David Peters (davidrpeters@earthlink.net) wrote:

<My analysis places turtles outside of the diapsida, between Procolophon
and Anthodon. So now we're stuck with a potentially problematic clade
list.>

  Unfortunately, according to the way it's been defined and used by
authors over the last couple of years, If turtles are reptiles, and all
other reptiles are diapsids, turtles have largely become diapsid by
default, with the so-called Anapsida a reversal within Diapsida OR with
Anapsida being paraphyletic. Some phylogenies toy with moving Pareiasauria
around, forming a Parareptilia to which occassionally
Procolophonoidea/Procolophonidae/Procolophonia (now including *Owenetta*)
belongs, but this also seems to be dependant on where turtles lie. So far,
there is little reason to beleive in any _one_ phylogeny, until more and
more recent phylogenies agree. Dave's data for this contentious
arrangement would be nice to see.

<I don't think the tabular, big or small, or lack thereof, as been seen in
Mesosaurus. If wrong, please ref. Absent or fused in Sauropterygia.>

  Indeed. Sauropterygians are considered reptiles.

<If we allow that the ectopterygoid fused to the pterygoid in turtles, as
it appears, then this character is homologous and present whether you call
it a palatine fenestra or a suborbital fenestra.
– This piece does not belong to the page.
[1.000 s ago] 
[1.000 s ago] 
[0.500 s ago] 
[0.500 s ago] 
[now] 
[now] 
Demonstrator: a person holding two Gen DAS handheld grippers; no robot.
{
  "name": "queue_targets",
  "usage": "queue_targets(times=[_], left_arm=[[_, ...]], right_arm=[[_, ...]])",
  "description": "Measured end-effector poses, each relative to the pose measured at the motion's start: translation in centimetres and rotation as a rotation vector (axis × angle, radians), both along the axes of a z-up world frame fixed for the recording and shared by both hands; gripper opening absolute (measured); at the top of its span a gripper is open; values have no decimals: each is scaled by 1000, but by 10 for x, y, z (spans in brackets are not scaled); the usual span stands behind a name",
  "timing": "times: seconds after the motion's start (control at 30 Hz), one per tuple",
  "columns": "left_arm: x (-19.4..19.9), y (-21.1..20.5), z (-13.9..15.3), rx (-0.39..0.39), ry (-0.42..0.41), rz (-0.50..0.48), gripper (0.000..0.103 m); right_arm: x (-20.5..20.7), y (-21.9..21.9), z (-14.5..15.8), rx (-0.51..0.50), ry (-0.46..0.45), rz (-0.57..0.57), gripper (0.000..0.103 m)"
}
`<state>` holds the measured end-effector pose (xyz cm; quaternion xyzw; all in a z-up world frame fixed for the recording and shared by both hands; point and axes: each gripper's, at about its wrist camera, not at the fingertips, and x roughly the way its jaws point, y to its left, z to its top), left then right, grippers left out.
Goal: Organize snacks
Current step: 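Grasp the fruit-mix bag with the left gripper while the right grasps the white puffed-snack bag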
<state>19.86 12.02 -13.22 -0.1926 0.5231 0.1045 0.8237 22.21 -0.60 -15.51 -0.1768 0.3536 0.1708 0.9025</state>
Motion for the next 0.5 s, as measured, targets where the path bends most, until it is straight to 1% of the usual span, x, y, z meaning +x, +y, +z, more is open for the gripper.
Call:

Either way, present in
basal sauropterygia and mesosaurs (the palate is on the Internet, but I
can send you the evidence).>

  If the ectopterygoid fuses to the ptewrygoid, then the condition becomes
a unique state, and the character defined by a foramen between these bones
more a matter of how it forms, not whether it be present. Or it's a
separate set of characters, and some that may only, when some states
agree, have something to do with one another in one taxon, but not in
others. Fusion of ectopterygoid to pterygoid is a derived state and would
acount for any possible loss of a suborbital foramen, even if one was
present in its ancestry. This is not explicit in the fossils, to date.
*Proganochelys* is still a derived animal compared to its
contemporaries.... Turtle-like procolophonoids and pareiasaurs have been
linked one way or the other to turtle ancestry, but not, to my knowledge,
mesosaurs being closer to archosaurs than have turtles been.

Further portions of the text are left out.